- **Work to be completed**: Count the lines below containing "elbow". Number only.

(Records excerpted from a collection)
[Start of section]
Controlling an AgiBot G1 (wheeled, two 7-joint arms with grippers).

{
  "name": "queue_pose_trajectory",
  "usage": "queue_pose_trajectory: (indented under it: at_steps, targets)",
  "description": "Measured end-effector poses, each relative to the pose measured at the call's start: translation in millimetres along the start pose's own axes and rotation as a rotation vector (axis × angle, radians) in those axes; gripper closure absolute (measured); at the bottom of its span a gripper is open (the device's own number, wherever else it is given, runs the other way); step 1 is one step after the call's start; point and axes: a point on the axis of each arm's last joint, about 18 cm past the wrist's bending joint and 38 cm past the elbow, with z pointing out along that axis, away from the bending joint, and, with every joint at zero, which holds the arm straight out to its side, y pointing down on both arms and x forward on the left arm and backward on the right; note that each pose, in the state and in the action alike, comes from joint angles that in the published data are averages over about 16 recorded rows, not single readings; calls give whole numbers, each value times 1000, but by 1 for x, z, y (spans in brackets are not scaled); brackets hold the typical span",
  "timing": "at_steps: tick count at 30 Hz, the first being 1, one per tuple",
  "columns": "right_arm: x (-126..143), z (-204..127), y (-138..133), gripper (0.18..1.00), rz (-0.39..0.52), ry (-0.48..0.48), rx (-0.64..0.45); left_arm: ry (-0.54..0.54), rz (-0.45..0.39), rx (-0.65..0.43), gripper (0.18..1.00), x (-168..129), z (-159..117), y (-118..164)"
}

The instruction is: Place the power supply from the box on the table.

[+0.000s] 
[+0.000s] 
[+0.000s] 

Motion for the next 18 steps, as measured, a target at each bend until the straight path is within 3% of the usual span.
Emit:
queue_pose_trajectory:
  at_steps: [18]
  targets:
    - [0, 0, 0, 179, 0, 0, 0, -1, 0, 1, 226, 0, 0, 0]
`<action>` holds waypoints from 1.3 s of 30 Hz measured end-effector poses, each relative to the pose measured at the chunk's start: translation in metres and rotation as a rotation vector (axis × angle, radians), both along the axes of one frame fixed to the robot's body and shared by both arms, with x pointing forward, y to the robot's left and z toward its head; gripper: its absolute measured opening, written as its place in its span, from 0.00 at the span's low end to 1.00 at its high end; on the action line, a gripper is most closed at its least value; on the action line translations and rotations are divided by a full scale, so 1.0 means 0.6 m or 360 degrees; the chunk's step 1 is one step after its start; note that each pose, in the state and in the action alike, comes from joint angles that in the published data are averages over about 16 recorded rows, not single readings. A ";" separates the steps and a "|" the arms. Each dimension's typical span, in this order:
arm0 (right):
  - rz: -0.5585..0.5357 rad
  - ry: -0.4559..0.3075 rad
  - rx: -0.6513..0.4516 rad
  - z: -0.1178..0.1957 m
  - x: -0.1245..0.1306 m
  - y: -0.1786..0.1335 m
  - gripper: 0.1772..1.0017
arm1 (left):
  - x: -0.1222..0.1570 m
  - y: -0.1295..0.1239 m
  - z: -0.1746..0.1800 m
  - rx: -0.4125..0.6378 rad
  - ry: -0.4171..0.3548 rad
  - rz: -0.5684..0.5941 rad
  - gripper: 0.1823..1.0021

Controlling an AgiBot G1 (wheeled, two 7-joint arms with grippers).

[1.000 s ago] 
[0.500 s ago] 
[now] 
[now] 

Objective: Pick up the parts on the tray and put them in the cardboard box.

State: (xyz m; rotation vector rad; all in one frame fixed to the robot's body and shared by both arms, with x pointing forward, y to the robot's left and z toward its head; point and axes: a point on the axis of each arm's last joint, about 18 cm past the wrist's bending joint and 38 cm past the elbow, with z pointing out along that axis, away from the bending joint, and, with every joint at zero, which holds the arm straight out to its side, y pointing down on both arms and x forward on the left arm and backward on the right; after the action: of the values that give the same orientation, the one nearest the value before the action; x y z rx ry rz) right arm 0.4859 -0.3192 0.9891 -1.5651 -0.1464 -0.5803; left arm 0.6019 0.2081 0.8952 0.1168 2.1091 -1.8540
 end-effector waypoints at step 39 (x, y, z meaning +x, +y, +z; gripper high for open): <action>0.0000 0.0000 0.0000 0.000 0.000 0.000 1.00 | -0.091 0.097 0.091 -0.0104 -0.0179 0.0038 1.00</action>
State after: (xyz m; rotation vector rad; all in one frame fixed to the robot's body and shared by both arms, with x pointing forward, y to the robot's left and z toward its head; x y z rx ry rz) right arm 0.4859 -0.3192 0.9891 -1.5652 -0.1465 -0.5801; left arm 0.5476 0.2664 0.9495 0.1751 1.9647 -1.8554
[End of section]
- **Response**: 2